(Task details):
Scan the data and please report how many lines include the word "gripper". Leave out everything but the number.

(Material provided):
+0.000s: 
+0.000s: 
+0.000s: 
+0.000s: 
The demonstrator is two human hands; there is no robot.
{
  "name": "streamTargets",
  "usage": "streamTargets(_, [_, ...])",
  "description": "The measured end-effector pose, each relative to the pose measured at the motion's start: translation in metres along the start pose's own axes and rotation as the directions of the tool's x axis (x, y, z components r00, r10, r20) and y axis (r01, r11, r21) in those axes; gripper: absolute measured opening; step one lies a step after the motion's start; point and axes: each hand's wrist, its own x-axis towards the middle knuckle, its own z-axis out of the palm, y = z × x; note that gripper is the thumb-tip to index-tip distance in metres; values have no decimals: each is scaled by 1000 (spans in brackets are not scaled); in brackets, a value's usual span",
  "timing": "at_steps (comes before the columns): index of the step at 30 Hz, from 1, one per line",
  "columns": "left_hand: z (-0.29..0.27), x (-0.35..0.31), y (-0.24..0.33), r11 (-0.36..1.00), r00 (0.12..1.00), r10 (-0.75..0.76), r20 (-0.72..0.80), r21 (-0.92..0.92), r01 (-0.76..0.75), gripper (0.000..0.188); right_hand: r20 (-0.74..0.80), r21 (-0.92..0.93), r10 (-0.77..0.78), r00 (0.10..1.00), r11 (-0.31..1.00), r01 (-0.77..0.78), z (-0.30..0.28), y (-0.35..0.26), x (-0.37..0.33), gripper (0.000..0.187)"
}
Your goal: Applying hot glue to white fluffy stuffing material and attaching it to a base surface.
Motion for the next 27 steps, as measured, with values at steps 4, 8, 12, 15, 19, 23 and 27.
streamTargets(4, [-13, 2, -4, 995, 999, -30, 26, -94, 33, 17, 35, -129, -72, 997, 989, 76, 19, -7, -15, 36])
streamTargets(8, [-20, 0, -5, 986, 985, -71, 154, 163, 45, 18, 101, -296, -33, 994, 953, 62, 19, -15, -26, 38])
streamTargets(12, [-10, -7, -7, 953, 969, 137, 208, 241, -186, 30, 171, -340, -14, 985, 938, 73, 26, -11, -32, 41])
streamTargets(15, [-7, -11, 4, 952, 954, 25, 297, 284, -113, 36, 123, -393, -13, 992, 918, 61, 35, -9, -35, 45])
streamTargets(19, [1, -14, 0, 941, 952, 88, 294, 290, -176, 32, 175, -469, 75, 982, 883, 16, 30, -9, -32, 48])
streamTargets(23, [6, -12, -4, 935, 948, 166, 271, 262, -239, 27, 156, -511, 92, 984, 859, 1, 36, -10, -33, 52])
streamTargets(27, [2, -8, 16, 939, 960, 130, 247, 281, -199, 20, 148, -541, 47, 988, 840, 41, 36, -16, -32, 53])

(Solution for this task):
2